**EXERCISE DETAILS**
Please copy each line of the data that includes the string "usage".

**DATA SHOWN**
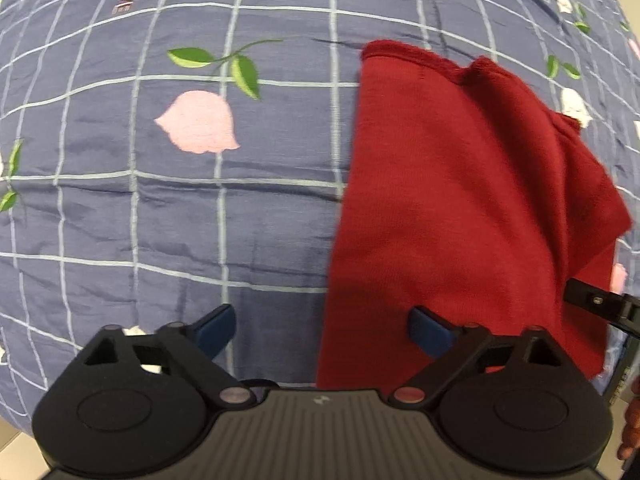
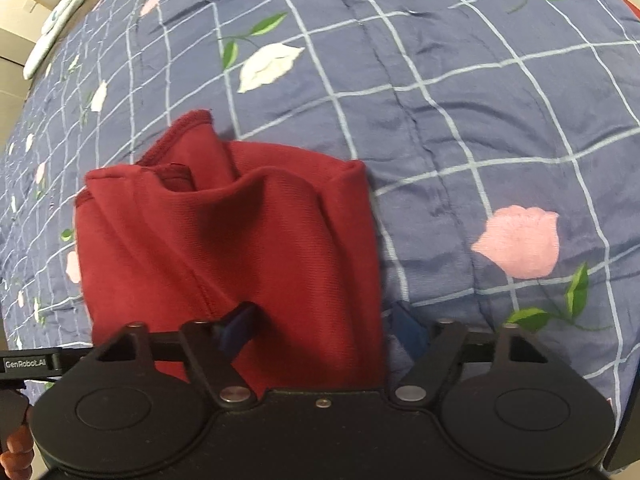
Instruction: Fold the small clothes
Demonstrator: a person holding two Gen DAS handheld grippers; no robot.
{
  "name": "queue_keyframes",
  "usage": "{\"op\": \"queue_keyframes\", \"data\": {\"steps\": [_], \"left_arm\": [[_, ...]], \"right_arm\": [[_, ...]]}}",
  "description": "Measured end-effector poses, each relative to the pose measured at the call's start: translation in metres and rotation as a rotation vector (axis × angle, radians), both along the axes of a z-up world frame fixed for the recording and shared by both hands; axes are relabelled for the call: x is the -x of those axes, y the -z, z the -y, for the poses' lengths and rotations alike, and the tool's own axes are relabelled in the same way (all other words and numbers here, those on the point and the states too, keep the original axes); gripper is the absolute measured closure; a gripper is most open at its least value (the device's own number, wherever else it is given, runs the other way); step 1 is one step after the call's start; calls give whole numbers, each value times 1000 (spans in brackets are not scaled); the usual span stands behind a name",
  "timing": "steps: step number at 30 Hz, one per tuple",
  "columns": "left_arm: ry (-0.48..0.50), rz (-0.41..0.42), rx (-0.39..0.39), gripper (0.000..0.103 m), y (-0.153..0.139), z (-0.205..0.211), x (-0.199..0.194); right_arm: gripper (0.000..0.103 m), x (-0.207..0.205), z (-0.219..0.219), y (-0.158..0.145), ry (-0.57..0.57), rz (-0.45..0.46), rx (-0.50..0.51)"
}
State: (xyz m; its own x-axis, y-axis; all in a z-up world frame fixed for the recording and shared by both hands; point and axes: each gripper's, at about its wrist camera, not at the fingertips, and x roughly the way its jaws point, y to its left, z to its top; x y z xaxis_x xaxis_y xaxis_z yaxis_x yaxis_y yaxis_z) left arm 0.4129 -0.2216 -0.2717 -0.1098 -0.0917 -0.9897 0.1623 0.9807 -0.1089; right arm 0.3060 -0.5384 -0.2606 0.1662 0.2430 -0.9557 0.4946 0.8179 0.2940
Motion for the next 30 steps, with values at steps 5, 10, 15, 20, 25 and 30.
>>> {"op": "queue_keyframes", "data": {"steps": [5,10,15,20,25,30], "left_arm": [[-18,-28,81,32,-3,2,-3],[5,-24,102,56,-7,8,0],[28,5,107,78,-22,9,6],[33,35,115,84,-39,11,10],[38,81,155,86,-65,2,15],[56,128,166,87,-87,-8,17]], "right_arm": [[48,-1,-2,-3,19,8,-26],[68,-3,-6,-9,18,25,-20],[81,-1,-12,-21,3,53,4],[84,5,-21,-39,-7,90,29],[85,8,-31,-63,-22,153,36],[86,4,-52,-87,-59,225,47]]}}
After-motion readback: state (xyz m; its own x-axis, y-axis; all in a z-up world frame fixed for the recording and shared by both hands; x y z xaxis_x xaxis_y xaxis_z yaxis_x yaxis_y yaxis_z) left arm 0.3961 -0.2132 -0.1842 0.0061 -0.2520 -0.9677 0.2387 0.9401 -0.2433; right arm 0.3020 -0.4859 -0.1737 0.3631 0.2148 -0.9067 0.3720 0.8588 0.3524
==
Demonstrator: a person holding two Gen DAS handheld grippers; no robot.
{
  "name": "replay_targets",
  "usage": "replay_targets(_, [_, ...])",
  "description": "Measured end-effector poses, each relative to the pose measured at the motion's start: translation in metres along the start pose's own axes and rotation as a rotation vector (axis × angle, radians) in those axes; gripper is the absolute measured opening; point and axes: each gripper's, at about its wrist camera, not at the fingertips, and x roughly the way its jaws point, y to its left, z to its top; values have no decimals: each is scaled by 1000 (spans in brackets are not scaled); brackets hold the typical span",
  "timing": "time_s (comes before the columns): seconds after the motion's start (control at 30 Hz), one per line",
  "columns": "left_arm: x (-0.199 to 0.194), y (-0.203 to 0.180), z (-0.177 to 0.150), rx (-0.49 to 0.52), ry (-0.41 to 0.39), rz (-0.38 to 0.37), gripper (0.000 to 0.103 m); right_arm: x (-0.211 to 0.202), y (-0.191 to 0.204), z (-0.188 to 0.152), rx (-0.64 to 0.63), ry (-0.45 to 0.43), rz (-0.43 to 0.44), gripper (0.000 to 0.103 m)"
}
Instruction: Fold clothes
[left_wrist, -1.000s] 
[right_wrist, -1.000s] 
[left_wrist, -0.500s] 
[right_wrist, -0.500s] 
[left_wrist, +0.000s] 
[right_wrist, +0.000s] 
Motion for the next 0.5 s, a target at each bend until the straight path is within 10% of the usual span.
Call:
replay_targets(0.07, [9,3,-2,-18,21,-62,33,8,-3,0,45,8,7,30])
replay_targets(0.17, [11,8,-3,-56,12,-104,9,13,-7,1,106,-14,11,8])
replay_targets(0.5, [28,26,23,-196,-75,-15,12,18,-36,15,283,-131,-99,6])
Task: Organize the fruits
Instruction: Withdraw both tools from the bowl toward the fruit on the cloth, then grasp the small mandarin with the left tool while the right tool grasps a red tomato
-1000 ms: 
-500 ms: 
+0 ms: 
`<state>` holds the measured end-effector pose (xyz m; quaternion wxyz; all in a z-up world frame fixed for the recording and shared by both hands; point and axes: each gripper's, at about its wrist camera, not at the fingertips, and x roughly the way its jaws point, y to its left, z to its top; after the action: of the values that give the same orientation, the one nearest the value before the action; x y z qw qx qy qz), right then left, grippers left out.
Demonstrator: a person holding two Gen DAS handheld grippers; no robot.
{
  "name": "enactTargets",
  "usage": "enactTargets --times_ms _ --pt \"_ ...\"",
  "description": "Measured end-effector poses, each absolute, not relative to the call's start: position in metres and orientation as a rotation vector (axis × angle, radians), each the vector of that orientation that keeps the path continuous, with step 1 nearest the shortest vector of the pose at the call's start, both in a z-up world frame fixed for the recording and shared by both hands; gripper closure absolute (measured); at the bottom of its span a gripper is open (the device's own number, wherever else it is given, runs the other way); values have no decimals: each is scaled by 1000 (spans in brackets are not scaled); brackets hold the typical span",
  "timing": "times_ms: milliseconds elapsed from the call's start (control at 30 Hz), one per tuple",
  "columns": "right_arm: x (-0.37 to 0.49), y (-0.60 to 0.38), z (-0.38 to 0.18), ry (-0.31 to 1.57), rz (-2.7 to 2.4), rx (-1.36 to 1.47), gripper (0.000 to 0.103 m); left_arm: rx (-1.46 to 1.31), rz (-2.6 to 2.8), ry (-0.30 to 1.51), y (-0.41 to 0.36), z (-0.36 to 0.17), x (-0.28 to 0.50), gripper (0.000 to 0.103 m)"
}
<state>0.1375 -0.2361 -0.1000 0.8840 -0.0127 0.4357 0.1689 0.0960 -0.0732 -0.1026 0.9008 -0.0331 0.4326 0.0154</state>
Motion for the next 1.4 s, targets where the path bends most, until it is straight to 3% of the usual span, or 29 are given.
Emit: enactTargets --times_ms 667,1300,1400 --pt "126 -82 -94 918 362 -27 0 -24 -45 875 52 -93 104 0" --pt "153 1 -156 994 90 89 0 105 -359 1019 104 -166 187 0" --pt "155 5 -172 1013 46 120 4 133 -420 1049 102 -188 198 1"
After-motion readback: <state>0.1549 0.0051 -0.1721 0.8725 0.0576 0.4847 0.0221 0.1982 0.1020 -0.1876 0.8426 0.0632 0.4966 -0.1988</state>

**YOUR SOLUTION**
  "usage": "{\"op\": \"queue_keyframes\", \"data\": {\"steps\": [_], \"left_arm\": [[_, ...]], \"right_arm\": [[_, ...]]}}",
  "usage": "replay_targets(_, [_, ...])",
  "usage": "enactTargets --times_ms _ --pt \"_ ...\"",

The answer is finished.